Saved data entries
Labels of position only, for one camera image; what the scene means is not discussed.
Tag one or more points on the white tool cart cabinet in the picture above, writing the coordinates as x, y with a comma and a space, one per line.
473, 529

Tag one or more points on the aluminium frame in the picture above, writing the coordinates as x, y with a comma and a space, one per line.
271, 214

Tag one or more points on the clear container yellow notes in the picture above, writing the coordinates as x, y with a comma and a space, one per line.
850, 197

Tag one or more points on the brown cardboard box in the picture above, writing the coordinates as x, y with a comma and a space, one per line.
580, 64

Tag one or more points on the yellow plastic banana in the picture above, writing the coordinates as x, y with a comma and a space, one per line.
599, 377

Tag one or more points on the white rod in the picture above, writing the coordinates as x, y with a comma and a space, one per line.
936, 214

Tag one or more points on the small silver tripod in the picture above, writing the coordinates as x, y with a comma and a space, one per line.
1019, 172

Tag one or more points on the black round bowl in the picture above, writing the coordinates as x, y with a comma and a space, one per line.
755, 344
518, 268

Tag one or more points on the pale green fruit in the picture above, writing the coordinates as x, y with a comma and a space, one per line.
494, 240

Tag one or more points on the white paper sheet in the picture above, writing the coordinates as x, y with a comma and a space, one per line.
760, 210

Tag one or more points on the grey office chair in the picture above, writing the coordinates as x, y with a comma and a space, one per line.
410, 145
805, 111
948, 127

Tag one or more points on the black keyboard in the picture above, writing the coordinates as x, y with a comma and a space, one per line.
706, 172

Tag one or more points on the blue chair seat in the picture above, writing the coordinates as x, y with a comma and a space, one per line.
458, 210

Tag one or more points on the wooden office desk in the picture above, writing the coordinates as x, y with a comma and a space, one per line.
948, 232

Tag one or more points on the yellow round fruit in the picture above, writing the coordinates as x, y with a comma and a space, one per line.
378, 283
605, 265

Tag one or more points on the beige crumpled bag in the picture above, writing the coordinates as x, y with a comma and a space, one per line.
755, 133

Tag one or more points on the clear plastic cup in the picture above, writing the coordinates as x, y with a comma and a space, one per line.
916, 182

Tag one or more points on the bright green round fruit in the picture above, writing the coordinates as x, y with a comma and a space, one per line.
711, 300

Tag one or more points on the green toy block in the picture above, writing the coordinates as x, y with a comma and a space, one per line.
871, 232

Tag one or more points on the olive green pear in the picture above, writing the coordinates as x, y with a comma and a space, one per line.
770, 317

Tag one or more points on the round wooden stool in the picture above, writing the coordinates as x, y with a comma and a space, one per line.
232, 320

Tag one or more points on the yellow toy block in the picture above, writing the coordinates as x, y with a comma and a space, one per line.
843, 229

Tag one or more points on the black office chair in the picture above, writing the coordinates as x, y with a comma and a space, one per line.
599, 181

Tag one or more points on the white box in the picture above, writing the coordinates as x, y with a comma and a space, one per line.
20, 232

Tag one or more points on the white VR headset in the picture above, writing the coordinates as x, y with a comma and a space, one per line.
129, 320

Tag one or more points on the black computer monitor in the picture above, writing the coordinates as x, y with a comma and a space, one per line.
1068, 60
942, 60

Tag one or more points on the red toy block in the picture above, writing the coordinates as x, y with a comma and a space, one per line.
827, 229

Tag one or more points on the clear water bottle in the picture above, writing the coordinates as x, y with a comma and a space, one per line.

## WHAT YOU SHOULD DO
All the records above need to be printed exactly.

## EXERCISE ANSWER
Labels of position only, for one camera image; what the scene means is not discussed.
Tag one or more points on the white tool cart cabinet in the picture above, writing the coordinates as x, y with a comma and a space, one per line.
473, 529

Tag one or more points on the aluminium frame in the picture above, writing the coordinates as x, y with a comma and a space, one per line.
271, 214

Tag one or more points on the clear container yellow notes in the picture above, writing the coordinates as x, y with a comma and a space, one per line.
850, 197

Tag one or more points on the brown cardboard box in the picture above, writing the coordinates as x, y with a comma and a space, one per line.
580, 64

Tag one or more points on the yellow plastic banana in the picture above, writing the coordinates as x, y with a comma and a space, one per line.
599, 377

Tag one or more points on the white rod in the picture above, writing the coordinates as x, y with a comma and a space, one per line.
936, 214

Tag one or more points on the small silver tripod in the picture above, writing the coordinates as x, y with a comma and a space, one per line.
1019, 172

Tag one or more points on the black round bowl in the picture above, writing the coordinates as x, y with a comma and a space, one per line.
755, 344
518, 268

Tag one or more points on the pale green fruit in the picture above, writing the coordinates as x, y with a comma and a space, one per line.
494, 240

Tag one or more points on the white paper sheet in the picture above, writing the coordinates as x, y with a comma and a space, one per line.
760, 210

Tag one or more points on the grey office chair in the picture above, writing the coordinates as x, y with a comma and a space, one per line.
410, 145
805, 111
948, 127

Tag one or more points on the black keyboard in the picture above, writing the coordinates as x, y with a comma and a space, one per line.
706, 172

Tag one or more points on the blue chair seat in the picture above, writing the coordinates as x, y with a comma and a space, one per line.
458, 210

Tag one or more points on the wooden office desk in the picture above, writing the coordinates as x, y with a comma and a space, one per line.
948, 232

Tag one or more points on the yellow round fruit in the picture above, writing the coordinates as x, y with a comma and a space, one per line.
378, 283
605, 265

Tag one or more points on the beige crumpled bag in the picture above, writing the coordinates as x, y with a comma and a space, one per line.
755, 133

Tag one or more points on the clear plastic cup in the picture above, writing the coordinates as x, y with a comma and a space, one per line.
916, 182

Tag one or more points on the bright green round fruit in the picture above, writing the coordinates as x, y with a comma and a space, one per line.
711, 300

Tag one or more points on the green toy block in the picture above, writing the coordinates as x, y with a comma and a space, one per line.
871, 232

Tag one or more points on the olive green pear in the picture above, writing the coordinates as x, y with a comma and a space, one per line.
770, 317

Tag one or more points on the round wooden stool in the picture above, writing the coordinates as x, y with a comma and a space, one per line.
232, 320

Tag one or more points on the yellow toy block in the picture above, writing the coordinates as x, y with a comma and a space, one per line.
843, 229

Tag one or more points on the black office chair in the picture above, writing the coordinates as x, y with a comma and a space, one per line.
599, 181

Tag one or more points on the white box in the picture above, writing the coordinates as x, y with a comma and a space, one per line.
20, 232

Tag one or more points on the white VR headset in the picture above, writing the coordinates as x, y with a comma and a space, one per line.
129, 320

Tag one or more points on the black computer monitor in the picture above, writing the coordinates as x, y with a comma and a space, one per line.
1068, 60
942, 60

Tag one or more points on the red toy block in the picture above, writing the coordinates as x, y with a comma and a space, one per line.
827, 229

Tag one or more points on the clear water bottle in the picture above, writing the coordinates as x, y with a comma and a space, one per line.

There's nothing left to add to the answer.